一般廃棄物及び産業廃棄物最終処分場には、高濃度のダイオキシン類を含む焼却灰が未処理のまま、大量に投棄され、今日に至っています。こうした最終処分場の再生をはじめ、水域、底質、土壌への蓄積問題に対する法規制及び総合実態調査を行い、ダイオキシン対策を推進します。
(3)化学物質環境安全基本法(ケミカル・コントロール法)の制定
内分泌かく乱物質など化学物質による環境汚染について、自然界が鳴らす警鐘を人類が重く受けとめることが重要です。そのため、PRTR法(化学物質排出管理法)の本格的な運用とともに、内分泌かく乱物質などの化学物質が、従来軽視されていた生態系に与える影響への対応策、食品等への表示の義務づけ、安全性基準の設定、などを推進するため、「化学物質環境安全基本法」(ケミカル・コントロール法)を制定します。 また、国立環境研究所を強化・充実し、国際的に第一級の研究機関とします。
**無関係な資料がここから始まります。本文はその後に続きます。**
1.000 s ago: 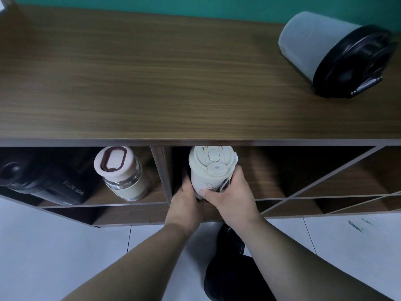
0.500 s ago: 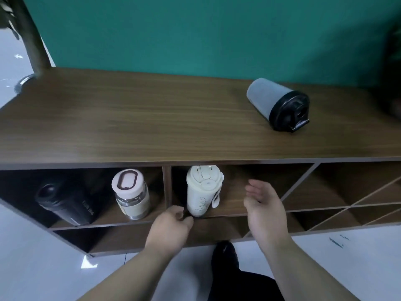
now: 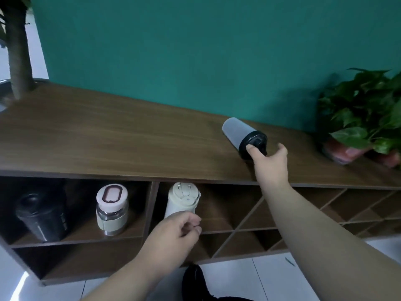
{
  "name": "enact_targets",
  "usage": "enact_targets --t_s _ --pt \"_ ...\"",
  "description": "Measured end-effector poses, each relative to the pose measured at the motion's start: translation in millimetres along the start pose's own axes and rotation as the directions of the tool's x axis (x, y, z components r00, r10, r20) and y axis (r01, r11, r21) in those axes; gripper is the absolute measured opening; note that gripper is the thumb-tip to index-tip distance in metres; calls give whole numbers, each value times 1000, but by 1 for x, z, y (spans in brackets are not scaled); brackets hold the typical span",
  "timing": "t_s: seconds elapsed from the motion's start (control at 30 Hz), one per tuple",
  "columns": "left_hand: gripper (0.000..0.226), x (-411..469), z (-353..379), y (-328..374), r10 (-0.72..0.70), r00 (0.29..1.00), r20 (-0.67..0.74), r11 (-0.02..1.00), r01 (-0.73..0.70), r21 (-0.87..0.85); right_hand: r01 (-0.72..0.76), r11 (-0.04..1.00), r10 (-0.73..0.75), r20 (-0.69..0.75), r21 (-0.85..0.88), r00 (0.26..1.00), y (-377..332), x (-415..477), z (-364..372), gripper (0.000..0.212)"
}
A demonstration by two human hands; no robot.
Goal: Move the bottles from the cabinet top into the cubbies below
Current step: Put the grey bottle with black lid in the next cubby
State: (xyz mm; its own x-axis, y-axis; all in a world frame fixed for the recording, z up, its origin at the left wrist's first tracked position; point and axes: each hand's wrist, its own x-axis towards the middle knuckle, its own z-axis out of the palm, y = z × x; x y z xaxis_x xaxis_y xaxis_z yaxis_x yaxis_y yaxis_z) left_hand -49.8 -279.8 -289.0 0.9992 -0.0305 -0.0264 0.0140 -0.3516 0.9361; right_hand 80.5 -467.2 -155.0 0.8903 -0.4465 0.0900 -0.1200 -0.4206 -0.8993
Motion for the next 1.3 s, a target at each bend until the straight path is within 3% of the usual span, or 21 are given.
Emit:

(4)日本版スーパーファンド法「土壌汚染防止法」の制定
有害重金属や化学物質で汚染された土壌や地下水を浄化するとともに汚染の防止をはかるために、農用地、市街地など、すべての地域に適用される日本に合ったスーパーファンド法ともいうべき「土壌汚染防止法」を制定します。
(5)PCBの回収と破壊処理の推進
不要となったPCB含有の電気機器は、廃棄物処理法によって特別管理廃棄物として保有する事業者によって厳重に保管することが義務づけられています。しかし、その義務づけから四半世紀が経過しているにもかかわらず、紛失や不法投棄が後を絶たず、ずさんな保管実態であることが明らかになっています。一方、現在使用中のPCB含有製品は届け出義務が法的に整備されておらず、正確なデータはありません。
これ以上PCB汚染を引き起こさせないために、「PCB回収・処理法」を制定するとともに、廃棄PCBの現在の保管場所と量について国による情報公開を行い、早期回収、無害化処理などを推進します。
3 地球サイズの環境保全協力の推進
(1)地球温暖化防止に関する国際公約の実現
地球全体の環境に深刻な影響を及ぼし、人類生存への脅威となっている地球温暖化を防止するため、京都議定書でわが国に課せられた温室効果ガス排出量の削減目標を達成のための省エネルギーの促進、クリーンエネルギーの加速度的導入、森林保全、ライフスタイルの見直し等、より一層効果のある諸対策を推進します。そのため、議定書の早期批准と関連法案の整備など具体的な実効を促します。また、「京都イニシアティブ」を実効性のあるものとするため、開発により環境被害を引き起こす恐れのある途上国に対し、温暖化防止対策を支援し、持続可能な社会システムの構築に貢献します。
(2)フロンガス回収・破壊システムの法制化
有害な紫外線を吸収し、生命を保護するオゾン層を破壊するフロンガスや強力な地球温暖化の要因になる代替フロンを全面的に回収・破壊するため、「モントリオール議定書」と「第9回モントリオール締約国会議」の全廃スケジュールを遵守するために、わが国のみならず、世界的な取り組みを強力に促進するとともに、関係事業者や利用者、国、自治体が一体となったフロン回収・破壊システムの確立を強力に推進するため、その法制化をめざします。
(3)環境ODAの拡充とグリーンPKOの創設
全人類を環境破壊という地球的規模の問題から救済するため、先進国の一員であり、平和国家を標榜するわが国こそ、この国際公共財である地球環境の保全対策に先頭に立って取り組む責務があります。そういった意味から、環境省のイニシアティブを強化し、政府開発援助(ODA)を通して、開発途上国の環境汚染の軽減や、生態系の保護、環境管理能力の確保等、さらなる環境面での技術的支援や資金援助を進めます。また、専門家やNPOの協力を得て、「緑の平和部隊」(グリーンPKO)を創設し、海洋浄化、砂漠化の緑化等の国際貢献をはかります。また、国連環境計画(UNEP)等の国際機関と連携を取りながら、わが国のみならず、世界各地へ環境保全技術と人材を派遣し、環境先進国としての責務を果たします。